Closed DizzieNight closed 1 week ago
Hi @DizzieNight, did you also deploy the Intel GPU device plugin to the cluster? NFD only doesn't yet suffice.
I just checked and it doesn't seem so actually. I get this error when trying to install using the helm chart
Helm install failed for release node-feature-discovery/intel-gpu-plugin with chart intel-device-plugins-gpu@0.31.1: unable to build kubernetes objects from release manifest: resource mapping not found for name: "gpudeviceplugin" namespace: "" from "": no matches for kind "GpuDevicePlugin" in version "deviceplugin.intel.com/v1" ensure CRDs are installed first
I couldn't find where to install the CRDs though. Any thoughts?

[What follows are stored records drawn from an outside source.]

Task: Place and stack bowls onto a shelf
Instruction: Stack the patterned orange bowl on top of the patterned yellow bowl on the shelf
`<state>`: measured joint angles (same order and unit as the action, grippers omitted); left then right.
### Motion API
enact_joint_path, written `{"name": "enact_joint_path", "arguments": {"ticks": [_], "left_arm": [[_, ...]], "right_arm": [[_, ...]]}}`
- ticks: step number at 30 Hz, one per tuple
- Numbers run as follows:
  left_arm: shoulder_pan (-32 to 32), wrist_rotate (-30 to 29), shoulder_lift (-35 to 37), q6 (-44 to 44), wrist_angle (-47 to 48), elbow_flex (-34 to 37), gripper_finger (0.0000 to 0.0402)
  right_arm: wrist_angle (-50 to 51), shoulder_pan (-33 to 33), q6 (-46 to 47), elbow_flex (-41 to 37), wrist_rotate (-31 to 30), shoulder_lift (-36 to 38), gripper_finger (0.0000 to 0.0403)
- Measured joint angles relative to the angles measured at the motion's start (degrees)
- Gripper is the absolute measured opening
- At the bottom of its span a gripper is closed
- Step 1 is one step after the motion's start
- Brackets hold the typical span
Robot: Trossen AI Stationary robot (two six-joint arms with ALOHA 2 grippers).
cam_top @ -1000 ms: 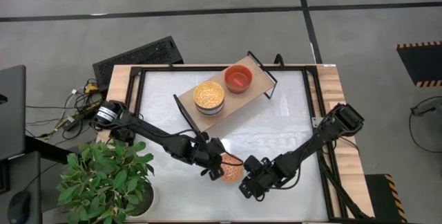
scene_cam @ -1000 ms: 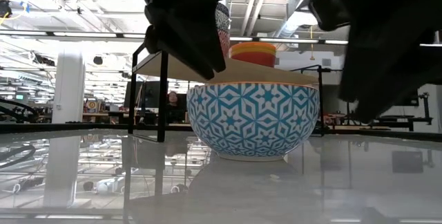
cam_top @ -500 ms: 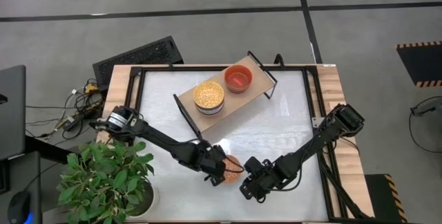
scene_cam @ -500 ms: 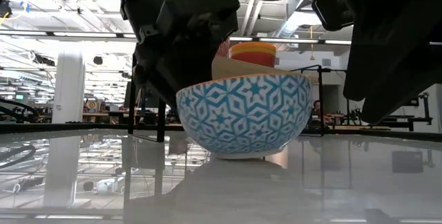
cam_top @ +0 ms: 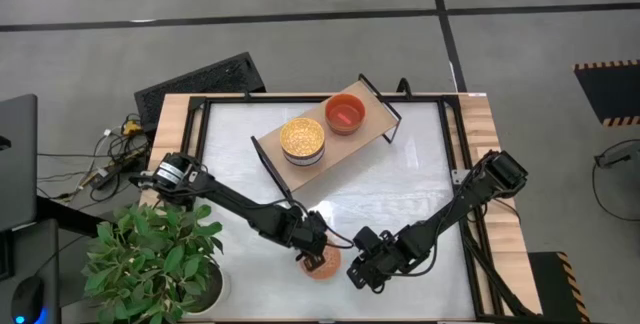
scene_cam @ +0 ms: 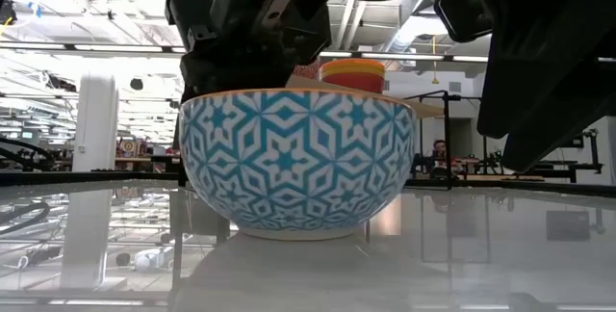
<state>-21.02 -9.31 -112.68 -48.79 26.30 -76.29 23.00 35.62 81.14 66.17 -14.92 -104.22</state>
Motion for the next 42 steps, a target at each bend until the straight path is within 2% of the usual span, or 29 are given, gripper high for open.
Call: {"name": "enact_joint_path", "arguments": {"ticks": [10, 23, 30, 37, 42], "left_arm": [[0.07, 2.67, 0.0, -0.29, 0.0, -1.69, 0.0003], [1.42, 3.36, 0.02, 0.91, 3.96, -8.37, 0.0002], [3.3, 7.65, 0.02, 2.15, 4.36, -12.18, 0.0001], [3.65, 10.56, 0.02, 3.01, 8.0, -21.62, 0.0001], [3.67, 10.08, 0.02, 6.62, 19.35, -32.95, 0.0]], "right_arm": [[0.31, 1.16, 1.85, 0.0, 3.32, 0.0, 0.0218], [9.45, 10.21, 18.92, 0.0, 4.55, 0.0, 0.0218], [12.87, 15.08, 26.68, 0.0, 4.14, 0.0, 0.0218], [13.43, 17.46, 29.68, -0.02, 2.83, -0.02, 0.0218], [13.72, 17.64, 29.73, -0.02, 2.75, -0.02, 0.0218]]}}
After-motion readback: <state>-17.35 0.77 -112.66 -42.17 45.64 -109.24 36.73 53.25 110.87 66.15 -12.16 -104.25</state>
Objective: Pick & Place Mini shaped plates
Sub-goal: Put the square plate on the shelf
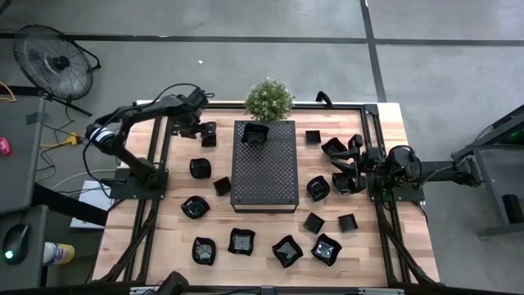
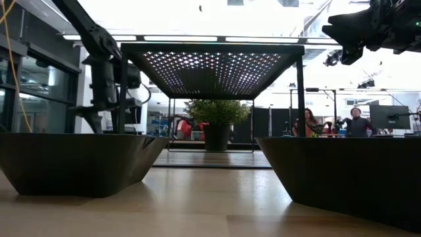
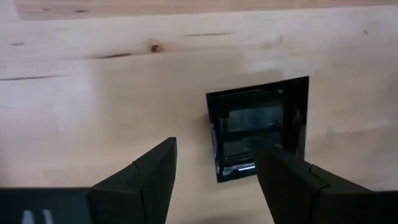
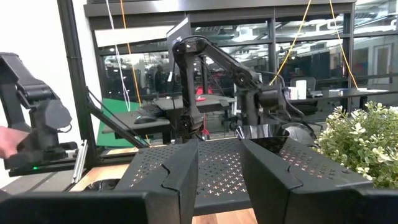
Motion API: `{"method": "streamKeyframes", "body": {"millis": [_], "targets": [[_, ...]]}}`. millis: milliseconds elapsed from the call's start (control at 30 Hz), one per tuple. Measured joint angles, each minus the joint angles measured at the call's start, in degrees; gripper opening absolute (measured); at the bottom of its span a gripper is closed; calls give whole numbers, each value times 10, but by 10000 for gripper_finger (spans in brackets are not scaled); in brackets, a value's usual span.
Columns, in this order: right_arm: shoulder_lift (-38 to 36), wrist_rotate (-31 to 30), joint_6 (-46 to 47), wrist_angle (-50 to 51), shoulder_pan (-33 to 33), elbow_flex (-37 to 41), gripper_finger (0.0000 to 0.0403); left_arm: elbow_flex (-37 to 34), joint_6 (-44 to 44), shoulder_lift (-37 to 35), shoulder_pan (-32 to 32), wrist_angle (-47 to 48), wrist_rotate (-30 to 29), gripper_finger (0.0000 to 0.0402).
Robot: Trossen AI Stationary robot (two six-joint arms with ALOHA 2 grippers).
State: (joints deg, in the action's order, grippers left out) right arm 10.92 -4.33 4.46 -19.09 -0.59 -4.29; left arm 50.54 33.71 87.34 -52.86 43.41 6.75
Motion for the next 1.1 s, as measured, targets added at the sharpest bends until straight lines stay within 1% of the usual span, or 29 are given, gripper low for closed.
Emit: {"method": "streamKeyframes", "body": {"millis": [200, 500, 600, 667, 867, 967, 1100], "targets": [[0, 0, 0, 0, 0, 0, 114, 0, -1, 30, 0, -4, 2, 209], [0, 0, 0, 0, 0, 0, 114, 0, -3, 33, 0, -16, -2, 208], [0, 0, 0, 0, 0, 0, 114, 0, -2, 33, 0, -17, -4, 196], [0, 0, 0, 0, 0, 0, 114, 0, 1, 33, 0, -17, -13, 181], [0, 0, 0, 0, 0, 0, 114, 0, 2, 33, 0, -18, -13, 138], [0, 0, 0, 0, 0, 0, 114, 0, 2, 33, 0, -18, -13, 128], [0, 0, 0, 0, 0, 0, 114, 0, 2, 33, 0, -20, -13, 127]]}}
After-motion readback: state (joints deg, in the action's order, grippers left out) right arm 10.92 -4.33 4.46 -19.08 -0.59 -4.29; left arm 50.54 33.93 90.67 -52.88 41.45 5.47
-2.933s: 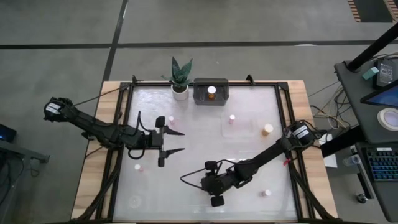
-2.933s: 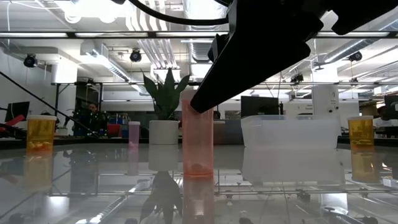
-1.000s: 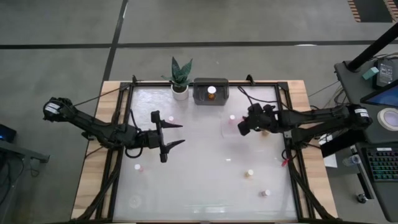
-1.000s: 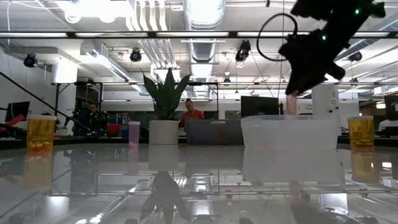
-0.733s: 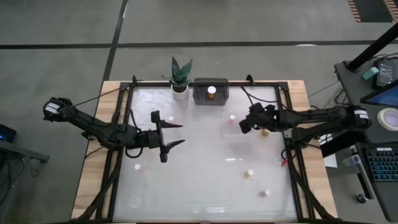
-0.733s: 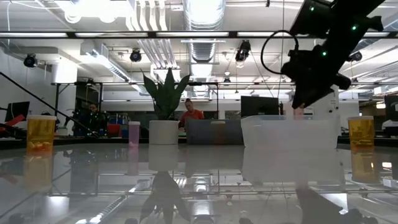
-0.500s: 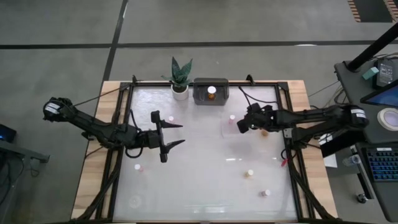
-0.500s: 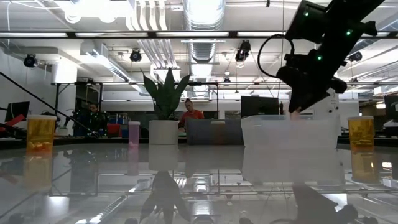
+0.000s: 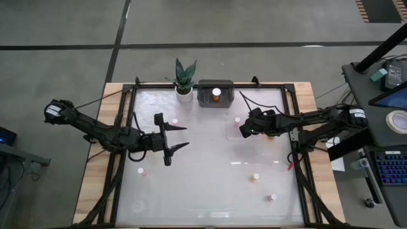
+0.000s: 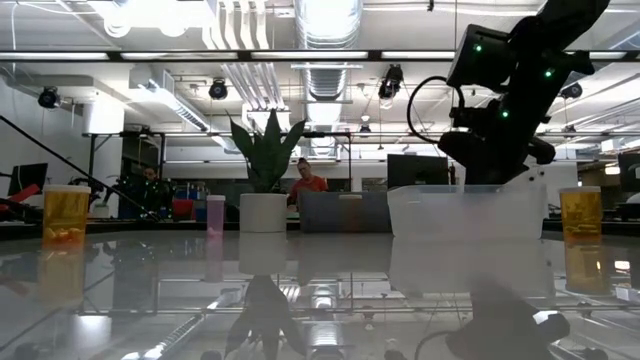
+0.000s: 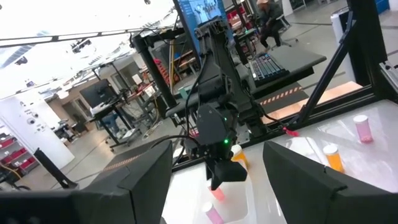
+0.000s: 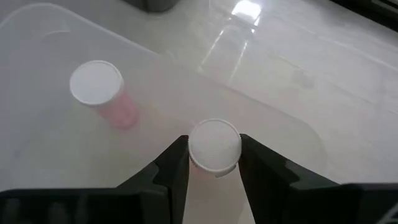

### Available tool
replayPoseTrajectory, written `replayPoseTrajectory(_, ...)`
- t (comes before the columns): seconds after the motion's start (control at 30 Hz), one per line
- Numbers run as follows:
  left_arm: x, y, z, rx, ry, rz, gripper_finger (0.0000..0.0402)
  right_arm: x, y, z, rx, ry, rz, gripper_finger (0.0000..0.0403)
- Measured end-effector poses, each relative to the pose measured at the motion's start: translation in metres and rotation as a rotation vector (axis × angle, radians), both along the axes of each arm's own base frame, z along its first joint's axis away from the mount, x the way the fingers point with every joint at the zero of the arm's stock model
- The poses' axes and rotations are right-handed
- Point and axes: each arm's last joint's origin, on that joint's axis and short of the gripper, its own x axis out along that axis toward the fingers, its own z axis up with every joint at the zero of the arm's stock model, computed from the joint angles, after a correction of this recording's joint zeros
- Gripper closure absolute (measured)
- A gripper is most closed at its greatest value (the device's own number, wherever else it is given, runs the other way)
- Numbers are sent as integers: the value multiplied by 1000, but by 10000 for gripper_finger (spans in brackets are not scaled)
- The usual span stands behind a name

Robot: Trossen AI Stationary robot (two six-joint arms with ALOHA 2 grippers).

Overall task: Pick and place medicine bottles into bin by pill shape (circle, oval)
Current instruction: Put the small pink pill bottle into the white bin, then put the large orange pill bottle into the black bin

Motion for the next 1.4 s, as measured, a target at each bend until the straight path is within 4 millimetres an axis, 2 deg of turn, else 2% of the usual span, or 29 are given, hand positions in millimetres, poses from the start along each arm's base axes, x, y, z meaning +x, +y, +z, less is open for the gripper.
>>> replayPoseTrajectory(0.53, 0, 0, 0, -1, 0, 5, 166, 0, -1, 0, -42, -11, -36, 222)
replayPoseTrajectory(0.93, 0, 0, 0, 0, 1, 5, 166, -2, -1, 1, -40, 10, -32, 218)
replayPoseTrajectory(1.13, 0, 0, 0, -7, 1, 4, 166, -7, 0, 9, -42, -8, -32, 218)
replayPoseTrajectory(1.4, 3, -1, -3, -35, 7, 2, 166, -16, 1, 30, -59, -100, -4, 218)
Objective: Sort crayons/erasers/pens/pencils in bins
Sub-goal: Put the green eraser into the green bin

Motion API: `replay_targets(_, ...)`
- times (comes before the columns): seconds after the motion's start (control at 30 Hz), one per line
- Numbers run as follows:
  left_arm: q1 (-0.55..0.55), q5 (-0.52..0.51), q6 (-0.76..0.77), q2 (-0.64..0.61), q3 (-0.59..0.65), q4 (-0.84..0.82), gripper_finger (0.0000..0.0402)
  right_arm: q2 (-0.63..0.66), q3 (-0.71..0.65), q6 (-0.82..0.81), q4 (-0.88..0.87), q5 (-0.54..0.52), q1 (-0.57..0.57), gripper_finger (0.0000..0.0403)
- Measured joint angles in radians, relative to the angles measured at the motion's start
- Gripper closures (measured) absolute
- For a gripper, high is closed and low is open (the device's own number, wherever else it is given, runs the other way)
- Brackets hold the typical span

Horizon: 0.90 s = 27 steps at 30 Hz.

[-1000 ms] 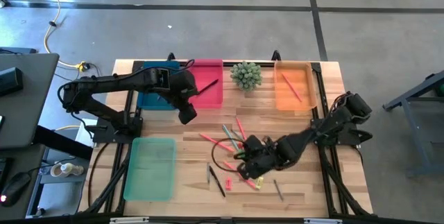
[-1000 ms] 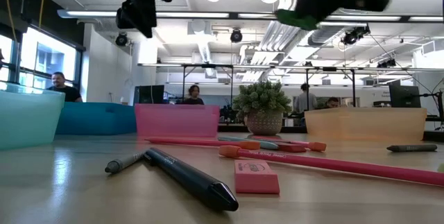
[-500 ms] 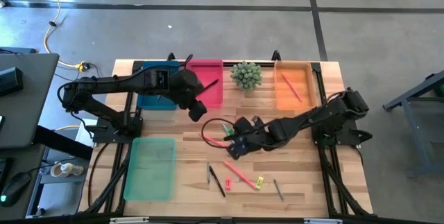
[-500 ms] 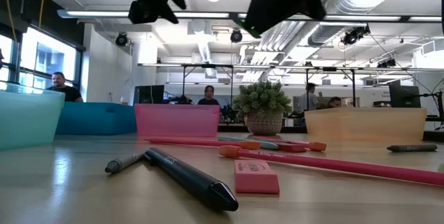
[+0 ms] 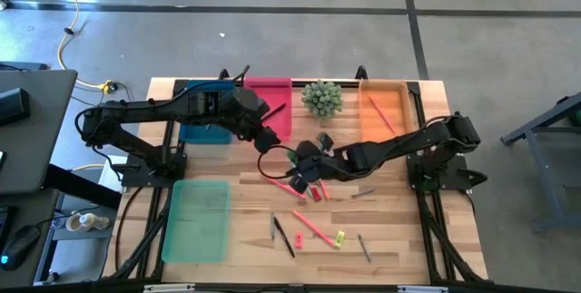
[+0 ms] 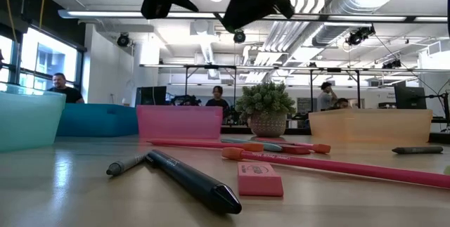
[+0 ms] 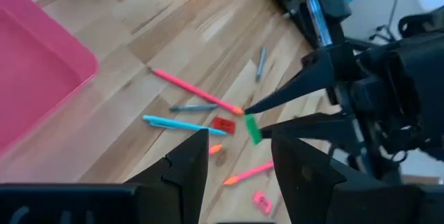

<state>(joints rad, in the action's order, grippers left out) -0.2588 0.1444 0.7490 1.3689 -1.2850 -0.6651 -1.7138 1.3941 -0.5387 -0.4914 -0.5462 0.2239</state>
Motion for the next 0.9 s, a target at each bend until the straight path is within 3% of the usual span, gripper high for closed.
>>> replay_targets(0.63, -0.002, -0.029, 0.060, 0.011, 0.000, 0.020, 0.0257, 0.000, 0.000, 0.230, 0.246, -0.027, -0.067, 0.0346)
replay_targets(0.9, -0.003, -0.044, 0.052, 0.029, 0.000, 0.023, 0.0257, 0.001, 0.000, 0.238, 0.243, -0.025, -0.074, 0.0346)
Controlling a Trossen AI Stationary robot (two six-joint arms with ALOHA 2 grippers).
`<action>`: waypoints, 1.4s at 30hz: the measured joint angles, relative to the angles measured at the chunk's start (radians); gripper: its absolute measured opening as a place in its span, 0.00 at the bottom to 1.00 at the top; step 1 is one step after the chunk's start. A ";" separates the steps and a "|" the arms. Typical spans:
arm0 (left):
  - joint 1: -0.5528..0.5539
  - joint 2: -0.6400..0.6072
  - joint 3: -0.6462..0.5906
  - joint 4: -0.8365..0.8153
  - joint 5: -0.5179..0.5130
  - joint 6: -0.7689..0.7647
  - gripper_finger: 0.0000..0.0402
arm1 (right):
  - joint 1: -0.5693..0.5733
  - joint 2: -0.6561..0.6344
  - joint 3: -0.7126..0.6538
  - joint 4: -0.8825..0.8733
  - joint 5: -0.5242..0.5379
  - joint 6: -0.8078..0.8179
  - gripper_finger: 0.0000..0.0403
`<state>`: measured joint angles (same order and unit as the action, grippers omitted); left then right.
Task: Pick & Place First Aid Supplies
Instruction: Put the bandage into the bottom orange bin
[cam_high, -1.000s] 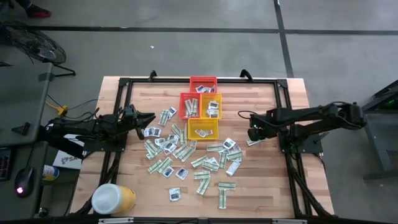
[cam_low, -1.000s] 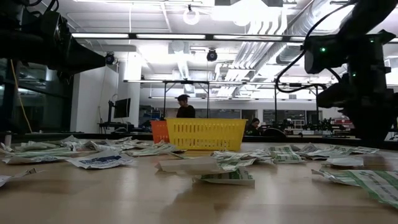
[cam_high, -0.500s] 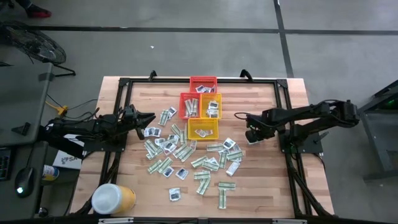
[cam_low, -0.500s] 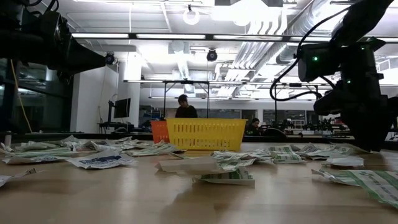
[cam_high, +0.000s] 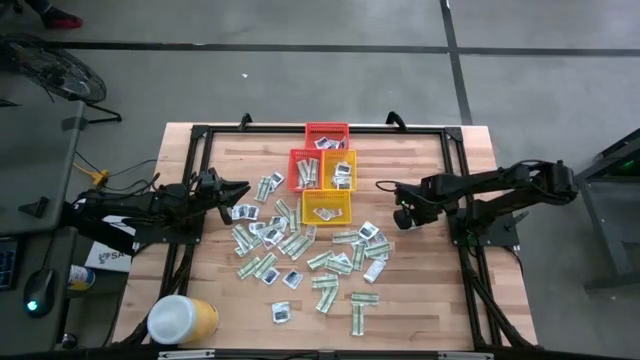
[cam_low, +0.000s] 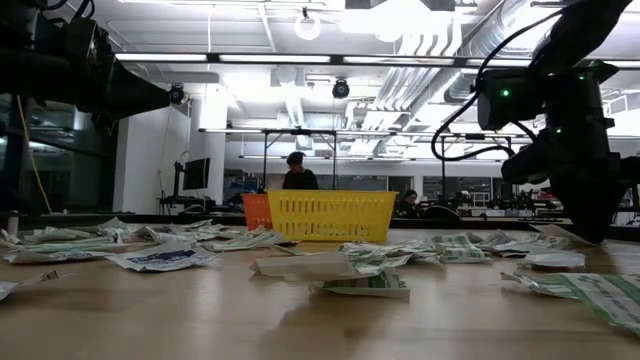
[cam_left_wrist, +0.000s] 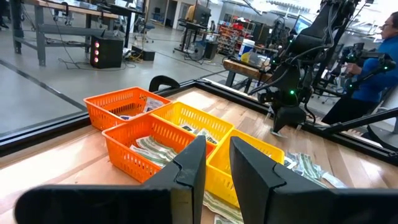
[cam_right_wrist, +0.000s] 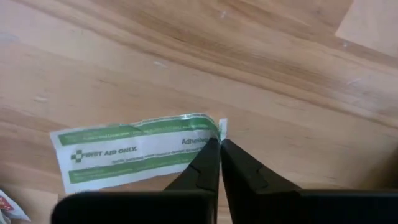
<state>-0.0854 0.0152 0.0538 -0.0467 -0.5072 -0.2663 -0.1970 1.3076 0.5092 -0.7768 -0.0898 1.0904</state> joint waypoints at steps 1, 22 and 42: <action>0.000 0.000 0.000 0.000 0.000 0.000 0.18 | 0.000 0.000 0.000 0.000 0.000 0.000 0.01; 0.000 0.000 0.000 0.000 0.000 0.000 0.18 | -0.028 0.001 0.229 -0.051 0.038 -0.285 0.00; 0.000 0.000 0.000 0.000 0.000 0.000 0.18 | -0.212 0.448 0.952 -0.238 0.039 -1.197 0.00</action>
<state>-0.0853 0.0154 0.0538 -0.0467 -0.5068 -0.2664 -0.4086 1.7551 1.4612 -1.0147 -0.0509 -0.1070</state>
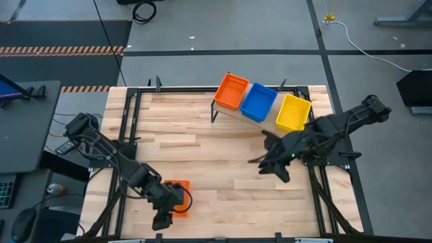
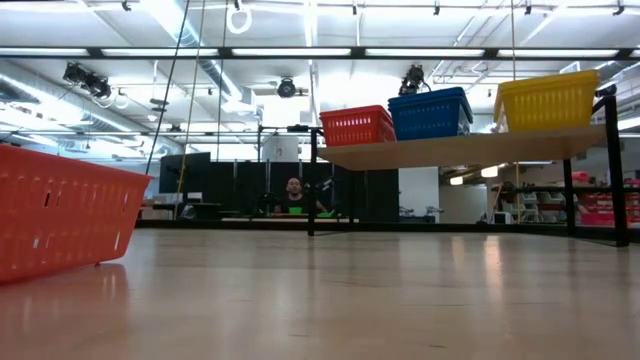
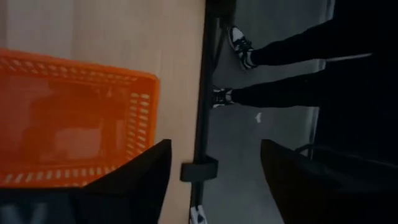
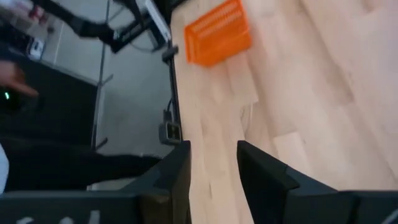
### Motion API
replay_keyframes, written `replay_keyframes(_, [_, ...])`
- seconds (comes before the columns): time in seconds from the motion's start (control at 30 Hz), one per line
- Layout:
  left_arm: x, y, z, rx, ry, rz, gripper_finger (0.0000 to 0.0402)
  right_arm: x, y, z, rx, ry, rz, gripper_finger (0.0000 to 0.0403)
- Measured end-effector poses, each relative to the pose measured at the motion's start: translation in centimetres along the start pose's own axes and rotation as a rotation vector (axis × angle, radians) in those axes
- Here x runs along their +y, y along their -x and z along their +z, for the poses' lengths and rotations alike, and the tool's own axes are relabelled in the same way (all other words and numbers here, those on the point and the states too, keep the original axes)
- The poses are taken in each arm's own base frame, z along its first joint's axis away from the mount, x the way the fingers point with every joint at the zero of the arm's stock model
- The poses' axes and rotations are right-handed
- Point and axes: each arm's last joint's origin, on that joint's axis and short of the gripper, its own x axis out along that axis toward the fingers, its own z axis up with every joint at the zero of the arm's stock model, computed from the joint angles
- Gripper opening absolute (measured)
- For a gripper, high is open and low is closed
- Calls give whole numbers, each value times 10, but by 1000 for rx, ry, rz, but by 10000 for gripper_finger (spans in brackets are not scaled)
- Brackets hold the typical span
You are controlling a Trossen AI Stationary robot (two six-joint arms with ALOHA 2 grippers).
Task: Stack baskets on shelf by color
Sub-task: Stack the orange basket on the orange basket on the shelf
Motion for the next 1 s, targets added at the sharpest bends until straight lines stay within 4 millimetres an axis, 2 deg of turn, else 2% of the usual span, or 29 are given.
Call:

Helm install builds on the operator. Please see the steps here: https://github.com/intel/intel-device-plugins-for-kubernetes/blob/main/INSTALL.md#install-with-helm-charts
You can also install gpu-plugin via kubectl: https://github.com/intel/intel-device-plugins-for-kubernetes/blob/main/cmd/gpu_plugin/README.md#install-with-nfd
I have installed everything and my node is getting the labels but nfd is coming up with a warning when installing:
W1115 12:36:57.853014 1148310 warnings.go:70] would violate PodSecurity "restricted:latest": restricted volume types (volumes "host-boot", "host-os-release", "host-sys", "host-usr-lib", "host-lib", "host-proc-swaps", "source-d", "features-d" use restricted volume type "hostPath")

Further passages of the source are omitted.